Most of you know that three years ago I did the Semester at Sea program – studied on a cruise ship while it sailed places and wandered those places when we got there and there were no diamond ponies in the ocean.
*brief skirmish*
(and I got my computer back from Chelsea…)
I blather about it often, so I beg your indulgence if I go back to it briefly.
Before Semester at Sea I was hugely excited about spending so much time close to the ocean. I’ve been relatively close to Lake Erie most of my life, but it isn’t quite the same thing. The oceans, the seven seas, have inspired so much. Poets and explorers alike have been captivated by the sea for thousands of years. And I admit, I was looking to be impressed.
And I wasn’t, really. It was vast, incomprehensibly so – I remember realizing that it would take me an hour or so walking straight down to reach the earth beneath my feet – but not what I was looking for.
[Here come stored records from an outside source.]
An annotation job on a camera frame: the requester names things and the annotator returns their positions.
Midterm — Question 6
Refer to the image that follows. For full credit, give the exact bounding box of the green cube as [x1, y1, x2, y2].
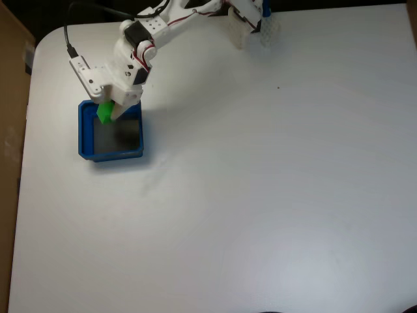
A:
[96, 102, 115, 125]

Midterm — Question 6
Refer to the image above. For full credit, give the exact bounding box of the black usb cable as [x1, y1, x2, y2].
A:
[63, 1, 139, 59]

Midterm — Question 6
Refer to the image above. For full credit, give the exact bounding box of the brown cardboard panel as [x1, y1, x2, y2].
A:
[0, 0, 36, 313]

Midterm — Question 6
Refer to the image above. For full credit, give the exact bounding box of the blue plastic box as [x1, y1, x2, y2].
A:
[77, 100, 145, 164]

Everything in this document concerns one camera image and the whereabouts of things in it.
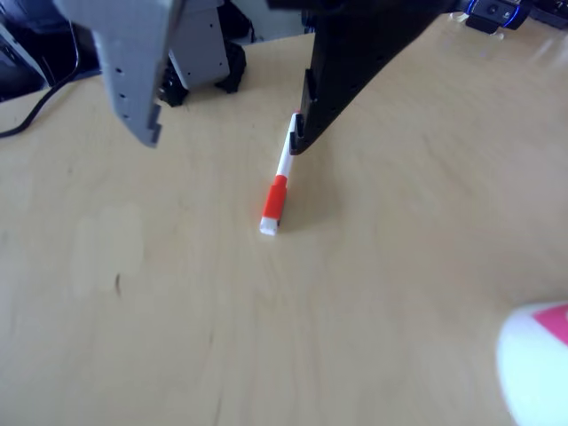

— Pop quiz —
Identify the white pen with red cap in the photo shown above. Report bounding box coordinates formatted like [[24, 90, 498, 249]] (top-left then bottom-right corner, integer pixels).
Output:
[[258, 108, 305, 239]]

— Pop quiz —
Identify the white mug with pink hearts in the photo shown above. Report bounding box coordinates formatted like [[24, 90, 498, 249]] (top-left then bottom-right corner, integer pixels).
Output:
[[494, 301, 568, 426]]

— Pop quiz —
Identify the black webcam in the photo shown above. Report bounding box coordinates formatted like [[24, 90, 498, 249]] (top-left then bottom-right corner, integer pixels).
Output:
[[463, 0, 533, 33]]

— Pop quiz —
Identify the black device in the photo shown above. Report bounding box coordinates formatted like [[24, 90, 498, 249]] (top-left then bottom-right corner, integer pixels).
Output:
[[0, 0, 50, 101]]

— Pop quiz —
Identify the black cable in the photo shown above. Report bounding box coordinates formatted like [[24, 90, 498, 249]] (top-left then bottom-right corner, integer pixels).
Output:
[[0, 20, 83, 138]]
It also gave me horrific motion sickness.
I found the ocean fascinating in the way a screensaver can be, or the DVD symbol bouncing ever closer to the corners of a TV. While diverting, it was not the stuff of poetry.
And thus it remained for the first week or so. Then we hit rough water between Hawaii and Japan. The waves were double my height, and the forbidding storm grey, steel gray that is the province of poets. The sun set on this ocean, unobstructed save for the horizon and I leaned out on the slick rail. Sea spray hit my face and I tasted salt. And I have loved the ocean since.
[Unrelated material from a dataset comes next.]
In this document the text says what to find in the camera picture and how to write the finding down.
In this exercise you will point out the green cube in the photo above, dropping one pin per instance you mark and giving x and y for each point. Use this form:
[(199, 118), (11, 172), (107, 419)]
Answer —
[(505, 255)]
And I have missed her for three years.
So getting to spend time in places near the various oceans and seas has been important, like running into an old friend. Who still makes me queasy if I’m not careful.
We’ve skimmed over our ocean voyages so far on the blog – mostly because the first few we slept through, and our last was governed by incredibly rough water and our gloom at having departed the Englands and England.
I would like to put in a good word for the Irish Sea, as providing a gorgeous backdrop for Wicklow and a sunrise I had not intended to see over it. The residents insisted that it was possible to swim, but Chelsea and I declined.
In Barcelona and Nice we actually went and fluttered about in the ocean. In Nice especially the waves had a kick to them, enough to knock the knees from under you if you weren’t paying attention. And I find it strangely comforting to be so very small and to play, carefully, with something so very big.
In Nice too we got to see jellyfish. Chelsea noticed them first – small black leaf-like critters – and decided it was best to evacuate the area.
She did not tell me what led to her haste. I chilled in the water for another moment and upon perceiving that Chelsea was done with the water I too climbed out. Then she explained why she retreated to dry land. To her credit, she was not sure they were jellyfish, they might just as easily have been leaves and paranoia.
A minute later an older man came towards us, holding out a Pringles can. As Chelsea and I tried to politely decline his offer of chips he showed us a tiny captive jellyfish. He had mistaken it for a condom until he noticed there were lots of them.
We have since learned that these were velella velella and they are Chelsea’s new favorite jellyfish. We have also learned that they are harmless to humans, although one should wash ones hands before touching ones eyes and face after handling them. And nudibranchs eat them.
Now we are on the way to Geneva, and away from the ocean. For now.